27:57 There's actually certain cases that if you have an if else statement, for example, that your else, the actual line for the else doesn't actually get executed.
28:07 So there are certain like weird things where you're like, I don't know, I can't get my else to execute, but I know that it executes.
28:14 Yeah.
28:15 Yeah.
28:15 So there are certain ways that you can use this knowledge to sort of debug different errors that you're encountering.
28:21 Right.
28:21 Or if you're super obsessed about getting 100% code coverage.
28:25 Yeah.
28:25 You just want to force that to happen.
28:27 Yeah.
28:28 Another thing is if you wanted to create your own sort of domain specific language derived from Python, right, if you want to change the grammar a little bit.

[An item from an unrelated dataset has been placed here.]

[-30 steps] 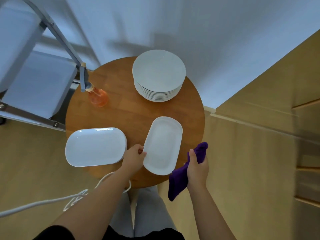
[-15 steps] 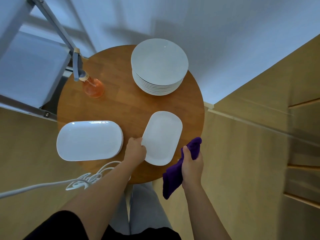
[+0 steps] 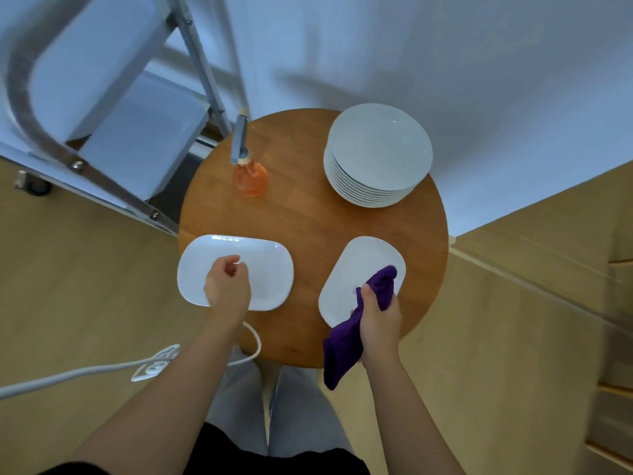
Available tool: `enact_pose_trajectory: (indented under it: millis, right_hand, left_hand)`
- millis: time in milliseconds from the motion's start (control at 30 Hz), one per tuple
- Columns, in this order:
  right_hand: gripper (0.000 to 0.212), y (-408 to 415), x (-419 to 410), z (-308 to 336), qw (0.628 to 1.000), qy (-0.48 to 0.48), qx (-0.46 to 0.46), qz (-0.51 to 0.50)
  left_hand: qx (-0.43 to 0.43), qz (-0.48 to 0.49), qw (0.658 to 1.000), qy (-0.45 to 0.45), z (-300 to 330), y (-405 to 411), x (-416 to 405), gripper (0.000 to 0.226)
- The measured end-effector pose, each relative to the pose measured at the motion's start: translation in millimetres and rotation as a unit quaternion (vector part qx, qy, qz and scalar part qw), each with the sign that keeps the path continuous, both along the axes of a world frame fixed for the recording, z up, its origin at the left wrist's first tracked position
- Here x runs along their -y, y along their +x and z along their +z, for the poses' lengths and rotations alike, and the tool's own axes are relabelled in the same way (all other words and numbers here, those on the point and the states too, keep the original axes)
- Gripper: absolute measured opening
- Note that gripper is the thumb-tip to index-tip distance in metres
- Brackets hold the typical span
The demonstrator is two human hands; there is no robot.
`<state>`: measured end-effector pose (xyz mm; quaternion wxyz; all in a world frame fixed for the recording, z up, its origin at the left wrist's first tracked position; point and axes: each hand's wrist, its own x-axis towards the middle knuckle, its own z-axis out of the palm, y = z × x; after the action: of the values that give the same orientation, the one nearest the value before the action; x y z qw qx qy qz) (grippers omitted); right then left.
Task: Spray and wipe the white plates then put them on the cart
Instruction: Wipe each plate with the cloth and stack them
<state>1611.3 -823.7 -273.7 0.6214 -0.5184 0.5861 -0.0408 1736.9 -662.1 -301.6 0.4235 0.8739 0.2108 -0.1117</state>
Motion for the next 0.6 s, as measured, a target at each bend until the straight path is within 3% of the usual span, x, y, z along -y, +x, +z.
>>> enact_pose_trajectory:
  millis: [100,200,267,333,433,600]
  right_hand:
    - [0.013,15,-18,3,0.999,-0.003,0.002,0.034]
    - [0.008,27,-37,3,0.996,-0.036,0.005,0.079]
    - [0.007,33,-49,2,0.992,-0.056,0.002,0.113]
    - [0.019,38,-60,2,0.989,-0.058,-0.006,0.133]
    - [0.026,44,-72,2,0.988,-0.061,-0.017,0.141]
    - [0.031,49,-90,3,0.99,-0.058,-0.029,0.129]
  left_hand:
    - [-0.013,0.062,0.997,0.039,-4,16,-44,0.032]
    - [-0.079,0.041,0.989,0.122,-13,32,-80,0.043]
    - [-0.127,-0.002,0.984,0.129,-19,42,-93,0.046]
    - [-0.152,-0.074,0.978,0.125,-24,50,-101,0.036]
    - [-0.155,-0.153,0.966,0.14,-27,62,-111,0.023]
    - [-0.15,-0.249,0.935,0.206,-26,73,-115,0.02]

28:37 So that's kind of one of the fun things about Python is that anybody can sort of propose a PEP and propose a change to the language.
28:44 So if you did want to actually get in there and change Python's grammar, you can do that fairly easily.
28:50 There's a lot of blog posts out there about how to actually get in there and do it.
28:54 Yeah.
28:54 It's probably a pretty tough sell to get them to accept like a new concept, right?
29:01 Usually.
29:01 Yeah.
29:01 Yeah.
29:02 I mean, that's one of the things where like once it's in there, you have to live with it no matter what.
29:07 Right.
29:08 If it's in the language, unless you're doing a major break and change like Python 2 to 3, like generally,
29:14 you know, it's kind of like the gift of a puppy, right?
29:16 You have it once you've received it.
29:19 Nice.
29:19 And then we talked about round tripping already.
29:21 That's another interesting application to sort of verify that changes based on linting or automatic linting actually don't make any significant, you know, any meaningful change to the underlying bytecode.
29:34 That's pretty interesting.
29:36 Maybe one of the ones where people see the most is around this idea of code generation.
29:40 Yeah.
29:40 So code generators are really cool.
29:42 And it's actually one of the things that I learned in this process is that there's actually some decent chunks of Python itself and Python's compiler that are actually generated.
29:52 Oh, that's pretty cool.
29:53 Yeah.
29:53 But you can use code generators for a lot of really neat things.
29:57 So one of them is called Pythoscope.
29:59 Now, what's that?
30:00 It will actually essentially generate unit tests for you.
30:05 So if you have a project that you haven't actually written any tests for, you can use Pythoscope to kind of kickstart that process.
30:11 That's cool.
30:12 So the logo they have is like this doctor checking out like a sick snake.
30:18 It's a pretty good logo, actually.
30:21 It's funny.
30:23 So look at this.
30:24 It says you take the old code and sort of run this thing across it.
30:29 It will write what it thinks are the unit tests for you in comments for all the various things.
30:35 And it just fails all the tests.
30:37 But you can sort of uncomment them and make them real, which is pretty cool.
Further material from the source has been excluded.